▶ **About this exercise**: Reproduce exactly the lines below from the one containing "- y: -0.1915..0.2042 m" through the one containing "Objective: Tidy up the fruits", including both, and nothing else.

▶ **Dataset excerpt**:
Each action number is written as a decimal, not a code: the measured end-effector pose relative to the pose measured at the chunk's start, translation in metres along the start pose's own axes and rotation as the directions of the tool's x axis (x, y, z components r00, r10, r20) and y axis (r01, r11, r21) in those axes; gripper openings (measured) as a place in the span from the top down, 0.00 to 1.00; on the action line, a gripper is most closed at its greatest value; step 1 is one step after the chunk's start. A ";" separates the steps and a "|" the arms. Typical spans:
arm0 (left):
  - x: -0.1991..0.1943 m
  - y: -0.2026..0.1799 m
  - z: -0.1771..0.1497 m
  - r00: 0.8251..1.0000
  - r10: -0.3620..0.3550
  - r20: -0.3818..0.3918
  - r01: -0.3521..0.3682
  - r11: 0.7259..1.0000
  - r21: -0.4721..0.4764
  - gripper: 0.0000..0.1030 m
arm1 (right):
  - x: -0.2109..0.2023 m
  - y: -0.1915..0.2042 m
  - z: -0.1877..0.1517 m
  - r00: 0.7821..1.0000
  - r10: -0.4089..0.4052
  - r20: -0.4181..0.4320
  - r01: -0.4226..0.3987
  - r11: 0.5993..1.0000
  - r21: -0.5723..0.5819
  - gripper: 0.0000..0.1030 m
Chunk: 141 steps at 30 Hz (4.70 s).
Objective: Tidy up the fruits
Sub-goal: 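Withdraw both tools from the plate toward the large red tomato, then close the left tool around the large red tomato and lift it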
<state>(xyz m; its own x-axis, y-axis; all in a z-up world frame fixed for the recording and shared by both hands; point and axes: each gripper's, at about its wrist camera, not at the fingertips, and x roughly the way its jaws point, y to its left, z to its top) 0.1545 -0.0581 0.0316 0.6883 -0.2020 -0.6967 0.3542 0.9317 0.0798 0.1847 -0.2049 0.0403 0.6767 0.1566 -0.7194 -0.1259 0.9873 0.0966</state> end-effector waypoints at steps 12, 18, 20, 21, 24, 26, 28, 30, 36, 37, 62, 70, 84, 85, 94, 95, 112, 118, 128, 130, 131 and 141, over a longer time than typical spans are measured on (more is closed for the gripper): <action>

▶ **Your response**:
  - y: -0.1915..0.2042 m
  - z: -0.1877..0.1517 m
  - r00: 0.7821..1.0000
  - r10: -0.4089..0.4052
  - r20: -0.4181..0.4320
  - r01: -0.4226..0.3987
  - r11: 0.5993..1.0000
  - r21: -0.5723..0.5819
  - gripper: 0.0000..0.1030 m
Chunk: 141 steps at 30 Hz (4.70 s).
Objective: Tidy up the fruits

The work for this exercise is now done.